## Records to use
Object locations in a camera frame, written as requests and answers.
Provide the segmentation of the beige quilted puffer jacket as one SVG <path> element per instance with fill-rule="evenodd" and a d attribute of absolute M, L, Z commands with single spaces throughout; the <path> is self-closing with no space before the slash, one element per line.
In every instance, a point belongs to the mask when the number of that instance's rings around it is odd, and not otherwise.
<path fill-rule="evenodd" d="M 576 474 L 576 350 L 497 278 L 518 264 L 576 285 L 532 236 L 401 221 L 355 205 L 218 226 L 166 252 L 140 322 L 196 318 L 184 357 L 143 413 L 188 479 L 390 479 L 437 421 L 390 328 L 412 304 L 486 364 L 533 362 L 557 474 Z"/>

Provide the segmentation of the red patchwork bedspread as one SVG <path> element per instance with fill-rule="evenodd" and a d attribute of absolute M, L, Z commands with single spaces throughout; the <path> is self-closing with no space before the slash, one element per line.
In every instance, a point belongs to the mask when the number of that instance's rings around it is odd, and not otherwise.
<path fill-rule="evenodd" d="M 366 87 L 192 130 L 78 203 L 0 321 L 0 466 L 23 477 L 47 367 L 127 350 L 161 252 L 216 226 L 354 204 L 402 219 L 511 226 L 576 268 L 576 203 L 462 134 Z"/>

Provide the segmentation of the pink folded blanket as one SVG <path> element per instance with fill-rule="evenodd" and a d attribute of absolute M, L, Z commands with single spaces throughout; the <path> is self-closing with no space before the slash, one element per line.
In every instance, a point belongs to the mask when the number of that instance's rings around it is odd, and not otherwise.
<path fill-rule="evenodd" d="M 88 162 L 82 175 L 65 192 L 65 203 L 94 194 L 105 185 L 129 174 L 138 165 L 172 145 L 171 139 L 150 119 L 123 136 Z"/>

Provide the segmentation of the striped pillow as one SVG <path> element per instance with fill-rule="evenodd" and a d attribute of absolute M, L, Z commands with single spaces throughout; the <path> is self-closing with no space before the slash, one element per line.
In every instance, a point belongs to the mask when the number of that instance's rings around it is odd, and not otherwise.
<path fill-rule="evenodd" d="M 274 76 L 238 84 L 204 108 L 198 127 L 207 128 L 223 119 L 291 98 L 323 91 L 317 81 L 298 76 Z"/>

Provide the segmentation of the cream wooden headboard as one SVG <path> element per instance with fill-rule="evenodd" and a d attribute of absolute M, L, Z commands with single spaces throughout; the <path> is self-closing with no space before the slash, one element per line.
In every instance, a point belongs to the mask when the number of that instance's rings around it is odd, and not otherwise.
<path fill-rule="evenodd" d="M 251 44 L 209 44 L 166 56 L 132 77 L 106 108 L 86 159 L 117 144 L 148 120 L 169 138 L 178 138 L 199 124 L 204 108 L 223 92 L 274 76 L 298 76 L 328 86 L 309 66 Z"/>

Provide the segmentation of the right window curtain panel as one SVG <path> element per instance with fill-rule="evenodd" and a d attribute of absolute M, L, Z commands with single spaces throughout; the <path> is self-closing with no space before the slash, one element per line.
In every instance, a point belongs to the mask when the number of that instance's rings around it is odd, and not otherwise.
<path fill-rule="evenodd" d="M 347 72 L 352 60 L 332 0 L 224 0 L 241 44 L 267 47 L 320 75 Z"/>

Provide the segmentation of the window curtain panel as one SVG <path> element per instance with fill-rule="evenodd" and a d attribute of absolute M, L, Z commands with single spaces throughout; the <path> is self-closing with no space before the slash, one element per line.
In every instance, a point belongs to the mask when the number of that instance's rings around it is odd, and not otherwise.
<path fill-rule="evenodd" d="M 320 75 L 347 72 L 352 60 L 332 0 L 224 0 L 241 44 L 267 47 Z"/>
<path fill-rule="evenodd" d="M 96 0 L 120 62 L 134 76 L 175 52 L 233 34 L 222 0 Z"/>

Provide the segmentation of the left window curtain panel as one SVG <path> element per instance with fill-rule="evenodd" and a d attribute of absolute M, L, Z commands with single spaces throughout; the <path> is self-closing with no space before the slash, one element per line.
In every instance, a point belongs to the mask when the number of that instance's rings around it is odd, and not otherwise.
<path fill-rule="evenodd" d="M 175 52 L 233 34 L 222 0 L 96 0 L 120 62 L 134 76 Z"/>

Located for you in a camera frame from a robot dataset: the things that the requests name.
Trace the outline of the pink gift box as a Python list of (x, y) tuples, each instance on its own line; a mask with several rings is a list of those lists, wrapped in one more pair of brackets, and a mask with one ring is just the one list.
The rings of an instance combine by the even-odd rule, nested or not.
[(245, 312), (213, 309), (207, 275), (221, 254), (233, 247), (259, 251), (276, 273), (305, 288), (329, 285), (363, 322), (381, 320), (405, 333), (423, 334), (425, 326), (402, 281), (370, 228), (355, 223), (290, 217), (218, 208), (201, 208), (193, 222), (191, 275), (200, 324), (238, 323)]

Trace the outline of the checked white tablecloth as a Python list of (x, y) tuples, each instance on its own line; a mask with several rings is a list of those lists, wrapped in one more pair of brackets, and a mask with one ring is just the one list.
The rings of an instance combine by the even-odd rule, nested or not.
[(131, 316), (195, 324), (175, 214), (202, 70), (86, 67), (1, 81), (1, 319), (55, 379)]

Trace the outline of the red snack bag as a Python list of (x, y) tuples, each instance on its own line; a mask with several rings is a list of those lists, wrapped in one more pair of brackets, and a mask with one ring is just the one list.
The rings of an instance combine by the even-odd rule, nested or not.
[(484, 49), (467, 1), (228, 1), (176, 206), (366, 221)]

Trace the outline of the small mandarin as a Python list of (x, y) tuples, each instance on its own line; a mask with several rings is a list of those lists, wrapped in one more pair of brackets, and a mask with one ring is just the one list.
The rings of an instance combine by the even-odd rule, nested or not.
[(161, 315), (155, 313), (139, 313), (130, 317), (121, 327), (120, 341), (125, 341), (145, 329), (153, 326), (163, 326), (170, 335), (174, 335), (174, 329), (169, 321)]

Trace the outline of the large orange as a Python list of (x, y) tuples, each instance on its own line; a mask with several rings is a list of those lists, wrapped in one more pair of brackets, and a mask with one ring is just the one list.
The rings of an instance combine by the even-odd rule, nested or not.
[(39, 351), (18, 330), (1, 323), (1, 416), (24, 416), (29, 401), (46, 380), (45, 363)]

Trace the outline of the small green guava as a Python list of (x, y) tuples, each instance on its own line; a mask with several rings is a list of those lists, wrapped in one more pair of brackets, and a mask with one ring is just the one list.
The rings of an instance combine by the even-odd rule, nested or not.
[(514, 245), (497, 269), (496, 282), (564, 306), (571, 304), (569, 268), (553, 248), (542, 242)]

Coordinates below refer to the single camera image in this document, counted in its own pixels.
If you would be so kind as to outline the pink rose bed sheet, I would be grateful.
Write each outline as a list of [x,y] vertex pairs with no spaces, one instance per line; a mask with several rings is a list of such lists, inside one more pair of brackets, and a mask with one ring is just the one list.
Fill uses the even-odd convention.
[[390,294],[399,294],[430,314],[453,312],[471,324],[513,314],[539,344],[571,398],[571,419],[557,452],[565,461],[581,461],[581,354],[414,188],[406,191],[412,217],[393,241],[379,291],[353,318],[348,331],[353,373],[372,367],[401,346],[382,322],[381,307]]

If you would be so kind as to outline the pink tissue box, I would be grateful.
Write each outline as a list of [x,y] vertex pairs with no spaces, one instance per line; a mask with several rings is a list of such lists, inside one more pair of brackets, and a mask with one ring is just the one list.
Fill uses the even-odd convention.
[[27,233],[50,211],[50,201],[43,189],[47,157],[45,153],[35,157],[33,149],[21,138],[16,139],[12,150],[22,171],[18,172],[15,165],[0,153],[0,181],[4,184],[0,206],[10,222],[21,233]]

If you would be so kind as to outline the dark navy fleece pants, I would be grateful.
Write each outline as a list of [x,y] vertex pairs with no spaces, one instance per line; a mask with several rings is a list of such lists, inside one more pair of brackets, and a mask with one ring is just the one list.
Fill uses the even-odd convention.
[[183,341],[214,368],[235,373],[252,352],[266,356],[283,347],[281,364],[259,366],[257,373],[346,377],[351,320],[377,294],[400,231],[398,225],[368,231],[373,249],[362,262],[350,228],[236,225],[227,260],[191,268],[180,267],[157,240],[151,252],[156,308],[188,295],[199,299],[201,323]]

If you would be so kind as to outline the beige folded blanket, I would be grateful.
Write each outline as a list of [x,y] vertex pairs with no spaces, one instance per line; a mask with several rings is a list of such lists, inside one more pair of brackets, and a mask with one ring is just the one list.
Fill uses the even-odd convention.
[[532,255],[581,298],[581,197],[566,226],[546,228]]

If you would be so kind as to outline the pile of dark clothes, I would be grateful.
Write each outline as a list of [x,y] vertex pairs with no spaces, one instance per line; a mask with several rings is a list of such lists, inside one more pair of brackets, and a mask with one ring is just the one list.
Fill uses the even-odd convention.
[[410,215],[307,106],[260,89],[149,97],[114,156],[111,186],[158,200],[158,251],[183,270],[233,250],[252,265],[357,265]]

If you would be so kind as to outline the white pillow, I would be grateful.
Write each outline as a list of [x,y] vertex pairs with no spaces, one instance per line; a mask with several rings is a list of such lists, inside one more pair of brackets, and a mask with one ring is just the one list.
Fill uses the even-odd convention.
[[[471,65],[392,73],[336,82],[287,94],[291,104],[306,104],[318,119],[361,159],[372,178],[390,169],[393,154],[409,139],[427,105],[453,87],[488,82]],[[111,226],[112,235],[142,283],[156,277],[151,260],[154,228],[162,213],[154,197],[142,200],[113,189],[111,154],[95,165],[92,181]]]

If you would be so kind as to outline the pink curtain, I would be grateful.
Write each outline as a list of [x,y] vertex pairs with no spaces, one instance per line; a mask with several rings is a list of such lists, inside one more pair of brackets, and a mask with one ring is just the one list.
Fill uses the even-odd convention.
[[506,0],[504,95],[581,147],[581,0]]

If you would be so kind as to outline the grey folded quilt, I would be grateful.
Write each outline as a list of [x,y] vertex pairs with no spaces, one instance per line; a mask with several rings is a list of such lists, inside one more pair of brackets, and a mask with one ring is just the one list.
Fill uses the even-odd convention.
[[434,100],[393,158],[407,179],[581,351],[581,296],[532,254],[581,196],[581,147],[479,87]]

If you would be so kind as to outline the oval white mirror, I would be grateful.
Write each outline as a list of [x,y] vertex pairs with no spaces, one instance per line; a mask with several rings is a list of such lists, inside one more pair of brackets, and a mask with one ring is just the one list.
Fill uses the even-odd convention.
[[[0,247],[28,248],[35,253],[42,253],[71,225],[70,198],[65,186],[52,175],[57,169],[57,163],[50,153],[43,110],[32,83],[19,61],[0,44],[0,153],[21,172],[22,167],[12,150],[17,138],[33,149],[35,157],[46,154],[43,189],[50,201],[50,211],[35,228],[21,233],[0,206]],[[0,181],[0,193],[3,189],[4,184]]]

## Your goal
Bring together all lines of the entries above in which the string "pillow" occurs.

## Reply
Provide the segmentation of the striped pillow as one SVG <path> element per instance with fill-rule="evenodd" and a d attribute of absolute M, L, Z commands with single spaces throughout; the <path> is self-closing with no space before the slash, one element per line.
If you would be so kind as to outline the white pillow, I would be grateful.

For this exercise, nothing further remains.